### Provided material
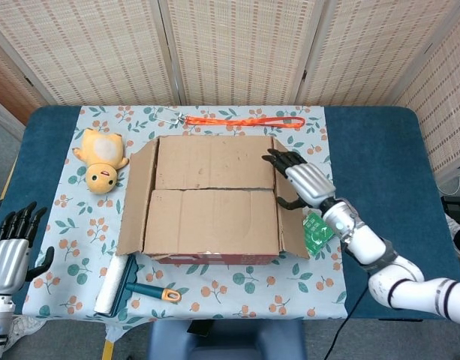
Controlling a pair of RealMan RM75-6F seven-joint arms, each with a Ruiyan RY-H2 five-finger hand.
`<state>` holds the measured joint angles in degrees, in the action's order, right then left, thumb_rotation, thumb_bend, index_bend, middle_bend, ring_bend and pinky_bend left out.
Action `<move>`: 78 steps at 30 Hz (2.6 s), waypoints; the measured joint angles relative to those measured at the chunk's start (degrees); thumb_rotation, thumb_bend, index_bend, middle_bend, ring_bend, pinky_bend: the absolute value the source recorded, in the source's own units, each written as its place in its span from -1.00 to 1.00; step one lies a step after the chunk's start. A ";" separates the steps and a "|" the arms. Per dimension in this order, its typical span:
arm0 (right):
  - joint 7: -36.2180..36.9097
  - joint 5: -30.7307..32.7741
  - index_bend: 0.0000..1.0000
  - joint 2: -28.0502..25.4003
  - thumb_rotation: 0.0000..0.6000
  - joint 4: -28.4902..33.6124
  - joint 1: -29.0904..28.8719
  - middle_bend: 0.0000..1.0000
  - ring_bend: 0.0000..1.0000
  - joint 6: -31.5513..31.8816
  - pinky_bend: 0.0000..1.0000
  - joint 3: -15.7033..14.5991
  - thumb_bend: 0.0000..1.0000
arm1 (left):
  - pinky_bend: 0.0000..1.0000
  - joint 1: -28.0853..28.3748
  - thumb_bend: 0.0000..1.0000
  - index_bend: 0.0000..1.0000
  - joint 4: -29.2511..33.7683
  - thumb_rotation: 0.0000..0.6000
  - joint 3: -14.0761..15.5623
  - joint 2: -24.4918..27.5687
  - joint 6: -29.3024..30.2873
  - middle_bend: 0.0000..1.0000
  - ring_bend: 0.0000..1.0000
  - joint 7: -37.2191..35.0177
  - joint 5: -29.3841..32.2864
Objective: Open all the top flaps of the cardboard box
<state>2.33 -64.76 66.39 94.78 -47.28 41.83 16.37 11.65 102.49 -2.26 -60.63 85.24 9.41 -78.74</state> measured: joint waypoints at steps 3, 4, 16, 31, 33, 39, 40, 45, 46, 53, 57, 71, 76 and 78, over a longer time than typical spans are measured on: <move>-1.04 1.32 -1.00 3.73 1.00 -3.69 -2.97 -1.00 -1.00 -1.60 -1.00 0.62 -0.17 | -1.00 0.47 0.02 -1.00 -0.68 1.00 -0.77 0.76 -1.42 -1.00 -1.00 -1.71 0.49; -1.29 1.70 -1.00 4.76 1.00 -4.73 -3.78 -1.00 -1.00 -2.07 -1.00 0.77 -0.17 | -1.00 0.57 0.02 -1.00 -0.88 1.00 -0.98 0.93 -1.75 -1.00 -1.00 -2.15 0.63; -5.31 6.39 -1.00 10.21 1.00 -10.32 -10.23 -1.00 -1.00 -5.29 -1.00 1.03 -0.17 | -1.00 0.35 0.02 -1.00 -1.75 1.00 -2.02 2.24 -2.99 -1.00 -1.00 -5.14 0.13; -8.53 10.06 -1.00 15.94 1.00 -17.61 -13.73 -1.00 -1.00 -1.03 -1.00 1.18 -0.17 | -1.00 -1.09 0.02 -1.00 -1.12 1.00 -2.36 3.24 -2.02 -1.00 -1.00 -5.26 -0.58; -6.86 9.36 -1.00 15.60 1.00 -17.31 -13.23 -1.00 -1.00 0.31 -1.00 2.18 -0.17 | -1.00 -1.21 0.02 -1.00 -0.75 1.00 -2.46 3.42 -1.96 -1.00 -1.00 -5.12 -0.57; -4.00 8.31 -1.00 12.77 1.00 -15.79 -12.42 -1.00 -1.00 2.30 -1.00 5.21 -0.17 | -1.00 -1.28 0.02 -1.00 -0.29 1.00 -2.82 3.54 -2.05 -1.00 -1.00 -5.07 -0.74; -3.89 8.39 -1.00 12.64 1.00 -15.97 -12.52 -1.00 -1.00 2.25 -1.00 5.52 -0.17 | -1.00 -1.24 0.02 -1.00 -0.26 1.00 -2.88 3.56 -2.15 -1.00 -1.00 -5.10 -0.75; -3.41 9.01 -1.00 13.56 1.00 -20.41 -14.03 -1.00 -1.00 1.57 -1.00 6.64 -0.17 | -1.00 -0.75 0.02 -1.00 -0.10 1.00 -3.57 4.16 -2.99 -1.00 -1.00 -5.54 -0.31; -3.29 9.09 -1.00 13.99 1.00 -21.79 -14.44 -1.00 -1.00 1.39 -1.00 6.84 -0.17 | -1.00 -0.61 0.02 -1.00 -0.11 1.00 -3.70 4.32 -3.25 -1.00 -1.00 -5.63 -0.18; -1.16 8.97 -1.00 20.39 1.00 -40.31 -19.31 -1.00 -1.00 -2.11 -1.00 7.89 -0.17 | -1.00 0.75 0.02 -1.00 -1.11 1.00 -4.90 5.40 -5.93 -1.00 -1.00 -6.41 1.83; 1.56 8.19 -1.00 25.24 1.00 -54.96 -22.93 -1.00 -1.00 -6.07 -1.00 8.13 -0.17 | -1.00 1.83 0.02 -1.00 -2.09 1.00 -5.93 5.99 -7.86 -1.00 -1.00 -6.80 3.74; 26.84 0.16 -1.00 30.87 1.00 -68.37 -26.82 -1.00 -1.00 -14.76 -1.00 7.19 -0.17 | -1.00 1.99 0.02 -1.00 -2.95 1.00 -5.94 5.59 -8.00 -1.00 -1.00 -6.29 4.05; 30.47 -1.74 -1.00 23.68 1.00 -52.62 -23.04 -1.00 -1.00 -14.13 -1.00 6.88 -0.17 | -1.00 1.49 0.02 -1.00 -1.85 1.00 -5.76 5.29 -7.27 -1.00 -1.00 -5.41 4.18; 32.03 -1.99 -1.00 19.52 1.00 -44.14 -21.03 -1.00 -1.00 -14.12 -1.00 6.93 -0.17 | -1.00 1.49 0.02 -1.00 -1.61 1.00 -5.74 5.09 -7.34 -1.00 -1.00 -5.19 4.39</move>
<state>34.36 -66.75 85.91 50.64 -68.31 27.71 23.30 13.14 100.89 -8.00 -55.53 77.90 4.22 -74.35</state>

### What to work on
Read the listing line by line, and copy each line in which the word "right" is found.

### Exercise answer
`<state>` holds the measured joint angles in degrees, in the action's order, right then left, thumb_rotation, thumb_bend, index_bend, middle_bend, ring_bend and pinky_bend left out.
arm0 (right):

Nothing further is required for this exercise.